**WHAT THE TASK ASKS**
Start at the first line below and write out everything verbatim except the pictures.

☆ ☆ ☆

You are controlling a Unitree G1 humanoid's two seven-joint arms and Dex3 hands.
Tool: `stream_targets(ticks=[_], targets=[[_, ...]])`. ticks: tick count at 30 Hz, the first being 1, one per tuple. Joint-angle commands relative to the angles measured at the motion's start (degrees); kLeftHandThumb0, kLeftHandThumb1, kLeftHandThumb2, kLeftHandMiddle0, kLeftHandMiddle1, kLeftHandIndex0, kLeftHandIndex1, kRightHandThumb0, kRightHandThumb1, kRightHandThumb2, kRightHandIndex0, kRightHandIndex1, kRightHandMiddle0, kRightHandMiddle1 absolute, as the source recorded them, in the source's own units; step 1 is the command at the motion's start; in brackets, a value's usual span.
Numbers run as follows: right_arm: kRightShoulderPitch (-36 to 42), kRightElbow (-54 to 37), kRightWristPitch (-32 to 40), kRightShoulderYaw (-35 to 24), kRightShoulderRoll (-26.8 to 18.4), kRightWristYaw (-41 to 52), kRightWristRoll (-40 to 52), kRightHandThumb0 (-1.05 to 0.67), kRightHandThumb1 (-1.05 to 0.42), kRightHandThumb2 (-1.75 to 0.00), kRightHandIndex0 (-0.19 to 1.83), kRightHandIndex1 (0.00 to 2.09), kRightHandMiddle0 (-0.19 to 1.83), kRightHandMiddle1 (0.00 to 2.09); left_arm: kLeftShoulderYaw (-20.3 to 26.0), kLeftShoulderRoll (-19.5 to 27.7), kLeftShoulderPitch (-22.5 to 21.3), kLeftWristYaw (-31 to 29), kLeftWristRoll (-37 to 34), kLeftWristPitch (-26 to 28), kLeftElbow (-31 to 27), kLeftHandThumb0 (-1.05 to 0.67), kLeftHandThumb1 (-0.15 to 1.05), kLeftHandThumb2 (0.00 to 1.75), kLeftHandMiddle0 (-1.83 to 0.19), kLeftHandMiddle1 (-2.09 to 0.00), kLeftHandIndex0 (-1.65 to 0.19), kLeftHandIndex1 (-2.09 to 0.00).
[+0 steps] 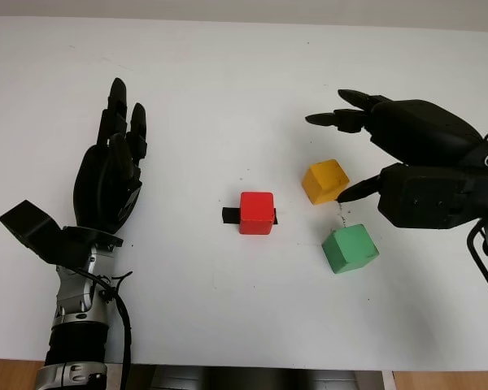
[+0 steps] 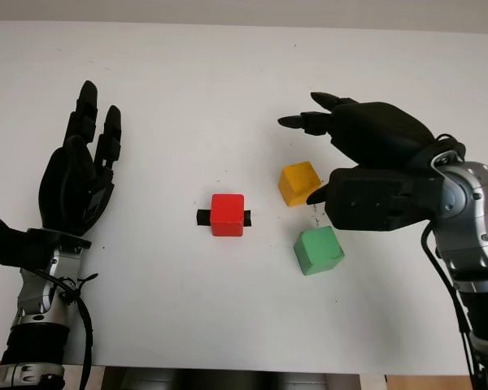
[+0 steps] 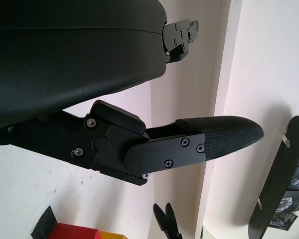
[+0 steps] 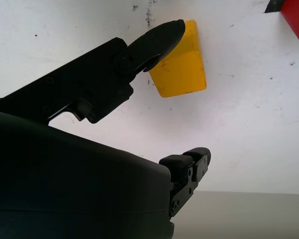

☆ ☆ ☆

**ANSWER TO THIS EXERCISE**
You are controlling a Unitree G1 humanoid's two seven-joint arms and Dex3 hands.
Tool: `stream_targets(ticks=[_], targets=[[_, ...]])`. ticks: tick count at 30 Hz, the first being 1, one per tuple. Joint-angle commands relative to the angles measured at the motion's start (degrees); kLeftHandThumb0, kLeftHandThumb1, kLeftHandThumb2, kLeftHandMiddle0, kLeftHandMiddle1, kLeftHandIndex0, kLeftHandIndex1, kRightHandThumb0, kRightHandThumb1, kRightHandThumb2, kRightHandIndex0, kRightHandIndex1, kRightHandMiddle0, kRightHandMiddle1 absolute, as the source recorded them, in the source's own units; step 1 is the command at the motion's start; in brackets, a value's usual span.
Numbers run as follows: right_arm: kRightShoulderPitch (-36 to 42), kRightElbow (-54 to 37), kRightWristPitch (-32 to 40), kRightShoulderYaw (-35 to 24), kRightShoulderRoll (-26.8 to 18.4), kRightWristYaw (-41 to 52), kRightWristRoll (-40 to 52), kRightHandThumb0 (-1.05 to 0.67), kRightHandThumb1 (-1.05 to 0.42), kRightHandThumb2 (-1.75 to 0.00), kRightHandIndex0 (-0.19 to 1.83), kRightHandIndex1 (0.00 to 2.09), kRightHandMiddle0 (-0.19 to 1.83), kRightHandMiddle1 (0.00 to 2.09); left_arm: kLeftShoulderYaw (-20.3 to 26.0), kLeftShoulderRoll (-19.5 to 27.7), kLeftShoulderPitch (-22.5 to 21.3), kLeftWristYaw (-31 to 29), kLeftWristRoll (-37 to 34), kLeftWristPitch (-26 to 28), kLeftElbow (-31 to 27), kLeftHandThumb0 (-1.05 to 0.67), kLeftHandThumb1 (-0.15 to 1.05), kLeftHandThumb2 (0.00 to 1.75), kLeftHandMiddle0 (-1.83 to 0.19), kLeftHandMiddle1 (-2.09 to 0.00), kLeftHandIndex0 (-1.65 to 0.19), kLeftHandIndex1 (-2.09 to 0.00).
[+0 steps] 
[+0 steps] 
[+0 steps] 
[+0 steps] 

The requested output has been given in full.